Today I finally traced down a bug I have been looking to get rid of for roughly one year. It occurred in the context of my thesis, when computing the Laplace approximation (LA) to a non-Gaussian state space model. In my case, the LA turns out to be a Gaussian state space model (SSM), which is very useful from a computational standpoint: for these models efficient algorithm such as the Kalman filter and smoother are available.

The LA produces, for my applications, synthetic observations \(z_{0}, \dots, z_{n}\) with corresponding covariance matrices \(\Omega_0, \dots, \Omega_n\) that can be integrated into the model by

\[ z_{t} = s_{t} + \eta_{t}, \eta_{t} \sim \mathcal N(0, \Omega_{t}) \]

For the model to be valid, the \(\Omega\) matrices have to be positive semi-definite (they are covariance matrices after all) and \(\eta_t = z_t - s_t\) does have to lie in the image of the Cholesky root of \(\Omega\).

However, as you might guess, in some cases \(\Omega\) turned out to be indefinite, with sometimes comparably large negative eigenvalues. This seemed to occur whenever I marked data as missing, so surely there was something wrong in my implementation of this missingness, right? So I went through the code for missing data with great scrutiny - creating figures and tests, debugging my way through many functions. But to no avail - everything seemed to work as expected.

This might be worthy of another post, as marking observations as missing in a state space model can be achieved quite elegantly.

I stepped away from the problem and returned to it occasionally, hoping that a fresh state of mind would help with identifying the problem, but for half a year everything I tried did not work.
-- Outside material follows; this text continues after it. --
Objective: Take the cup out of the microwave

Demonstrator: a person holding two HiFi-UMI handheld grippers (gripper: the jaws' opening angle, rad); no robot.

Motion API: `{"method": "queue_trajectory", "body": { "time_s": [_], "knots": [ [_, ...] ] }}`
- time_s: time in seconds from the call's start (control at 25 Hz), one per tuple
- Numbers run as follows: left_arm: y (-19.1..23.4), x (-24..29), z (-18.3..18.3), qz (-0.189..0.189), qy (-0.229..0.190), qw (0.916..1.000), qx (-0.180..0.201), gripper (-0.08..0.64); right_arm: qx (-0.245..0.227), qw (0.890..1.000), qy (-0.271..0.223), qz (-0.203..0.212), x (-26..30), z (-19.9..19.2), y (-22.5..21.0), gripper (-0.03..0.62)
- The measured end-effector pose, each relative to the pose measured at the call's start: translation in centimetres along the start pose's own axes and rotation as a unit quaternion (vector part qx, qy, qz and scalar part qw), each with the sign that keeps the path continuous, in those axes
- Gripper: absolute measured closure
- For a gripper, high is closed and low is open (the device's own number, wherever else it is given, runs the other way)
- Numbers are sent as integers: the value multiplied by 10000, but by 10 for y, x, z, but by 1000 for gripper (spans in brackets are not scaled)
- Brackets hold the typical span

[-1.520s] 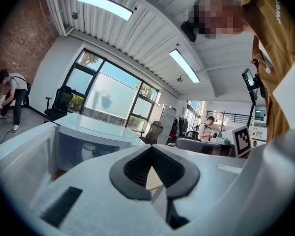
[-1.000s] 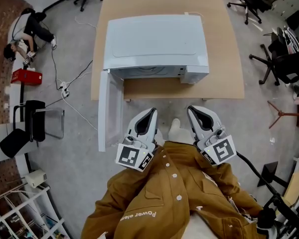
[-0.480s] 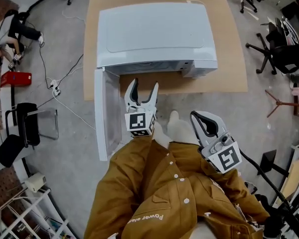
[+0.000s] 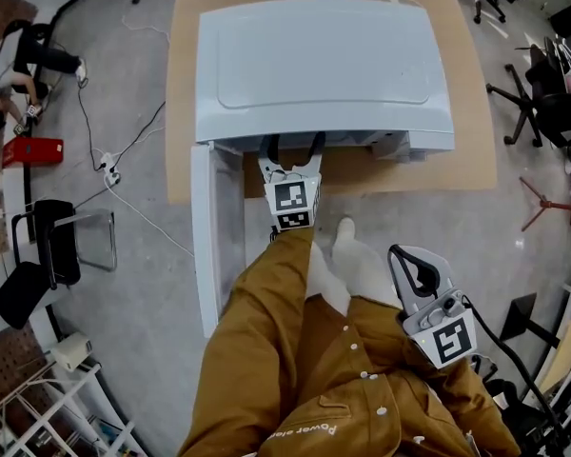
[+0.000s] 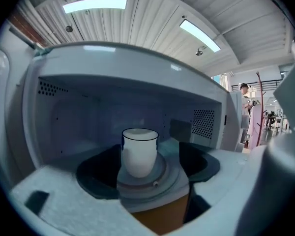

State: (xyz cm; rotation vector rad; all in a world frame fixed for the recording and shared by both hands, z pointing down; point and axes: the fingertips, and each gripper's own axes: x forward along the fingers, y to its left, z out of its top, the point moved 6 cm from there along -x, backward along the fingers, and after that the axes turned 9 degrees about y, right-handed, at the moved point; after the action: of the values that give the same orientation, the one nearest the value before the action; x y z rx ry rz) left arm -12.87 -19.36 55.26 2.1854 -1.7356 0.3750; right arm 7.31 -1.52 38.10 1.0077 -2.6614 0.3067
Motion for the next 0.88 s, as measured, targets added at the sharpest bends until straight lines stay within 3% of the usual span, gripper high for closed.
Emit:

Today, I finally found the bug and feel a bit stupid: it is what a freshman taking a numerics course could have told me: when you invert positive definite matrices numerically, there may be rounding errors, resulting in the inverse being indefinite. As it turns out, the missingness I implemented led to very ill-conditioned matrices which, once inverted, produced negative eigenvalues in the should-be positive definite matrices.